Something’s Fishy Here…

Not gonna to lie–I was definitely not expecting to find anything remotely related to new food activism amidst D.C.’s ruckus St. Patrick’s Day festivities, but there it was, literally staring me in the face:


I spotted this car in the middle of Adams Morgan–a neighborhood in the District notorious for its bar scene and therefore a destination of choice to properly commemorate the Irish holiday. Needless to say, I was pretty surprised by its presence, and a little unsure of whether it was parked there to make a statement, or simply because its owner was joining in on the day’s celebrations. Either way, my first instinct was: “I can blog about that!” (I realize this is not a normal reaction)

This car represents some pretty interesting topics. Clearly it is a statement about genetically modified organisms, or GMOs, which are a very hot-button issue in food activism these days. While proponents of GMOs claim that they are the future in terms of combatting food insecurity, people remain skeptical not only of GMOs’ ability to generate higher crop yields and withstand adverse weather (as promised) but also their basic health and safety for consumers. According to the Non-GMO Project, “a growing body of evidence connects GMOs with health problems, environmental damage and violation of farmers’ and consumers’ rights.”

Interestingly, as of right now, the main battlefront seems to be playing out only over the issue of labeling. As the car I spotted proclaims, anti-GMO activists are mostly concerned about knowing whether or not their food has been modified, and less concerned about stopping the process of genetic modification altogether.

Beyond the message it sends, the car itself is a great example of public art which, according to Lucy R. Lippard, is an essential facet of activism (“Looking Around: Where We Are, Where We Could Be” 1995). A vehicle as eye-catching is this one will certainly stand out in the sea of neutral-shaded diplomatic sedans that is D.C. The clever morphing of an ear of corn into a fish visually depicts for the viewer what it is that so many people find unsettling about GM foods–namely, the unnatural merger of plants and animals that have no business mating with one another, let alone the physiological capability to do so. However, I find the choice of medium to display this protest at least slightly ironic. Some of the strongest adversaries of GMOs cite the environmental risks they pose. It doesn’t seem too petty to point out the irony in driving a fossil fuel-consuming vehicle to protest an environmental hazard, does it?
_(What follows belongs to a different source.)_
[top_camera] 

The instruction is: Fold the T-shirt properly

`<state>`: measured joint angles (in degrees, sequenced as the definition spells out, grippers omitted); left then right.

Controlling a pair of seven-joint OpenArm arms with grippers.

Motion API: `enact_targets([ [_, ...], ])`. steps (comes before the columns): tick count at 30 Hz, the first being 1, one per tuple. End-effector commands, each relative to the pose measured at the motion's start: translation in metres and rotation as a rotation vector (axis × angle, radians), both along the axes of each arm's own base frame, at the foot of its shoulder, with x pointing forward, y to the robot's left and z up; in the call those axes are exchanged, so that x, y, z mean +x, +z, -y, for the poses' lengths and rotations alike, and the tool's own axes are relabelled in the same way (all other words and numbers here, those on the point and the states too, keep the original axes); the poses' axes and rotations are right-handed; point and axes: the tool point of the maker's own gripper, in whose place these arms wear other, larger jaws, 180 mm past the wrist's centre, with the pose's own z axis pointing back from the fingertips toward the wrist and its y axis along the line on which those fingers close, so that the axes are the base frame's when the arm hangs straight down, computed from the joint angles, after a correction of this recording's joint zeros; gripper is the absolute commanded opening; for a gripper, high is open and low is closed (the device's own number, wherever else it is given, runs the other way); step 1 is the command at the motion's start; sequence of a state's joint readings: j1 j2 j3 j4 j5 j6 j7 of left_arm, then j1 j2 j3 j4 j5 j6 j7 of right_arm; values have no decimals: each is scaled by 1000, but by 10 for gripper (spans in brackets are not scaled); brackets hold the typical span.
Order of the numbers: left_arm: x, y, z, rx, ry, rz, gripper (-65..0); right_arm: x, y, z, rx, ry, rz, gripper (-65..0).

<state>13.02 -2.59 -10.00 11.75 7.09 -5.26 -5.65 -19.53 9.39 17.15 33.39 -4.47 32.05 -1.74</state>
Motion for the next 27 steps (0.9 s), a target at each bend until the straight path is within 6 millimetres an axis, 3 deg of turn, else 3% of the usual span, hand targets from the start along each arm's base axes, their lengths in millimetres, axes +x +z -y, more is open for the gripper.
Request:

Despite the growing distrust in genetically modified foods, there are of course still pro-GMO fighters out there. As argued in an article by Cameron English on PolicyMic, genetically modifying plants and animals is nothing new–we have been cultivating crops for centuries and the intentional act of breeding is in fact manipulating the genetic process. English goes further to suggest that the fear of ‘foreign microbes’ which is the basis for demanding GMO labels is unfounded, seeing as how “all the plants we eat, genetically modified or not, are loaded with bacteria, viruses, and other living organisms — and their DNA.” This links up in a curious way with my previous post discussing interspecies ethnography. While it is true that bacteria and microorganisms exist harmoniously with flora, fauna and humans alike, proponents of GM foods claim that we are in fact taking a greater risk ingesting these unknown additives than the ones intentionally spliced there by geneticists. Paraphrasing agricultural scientist Steve Savage, English claims “the only difference between the foreign genetic materials found naturally in plants and the genes we intentionally add to them is that we know more about the latter.”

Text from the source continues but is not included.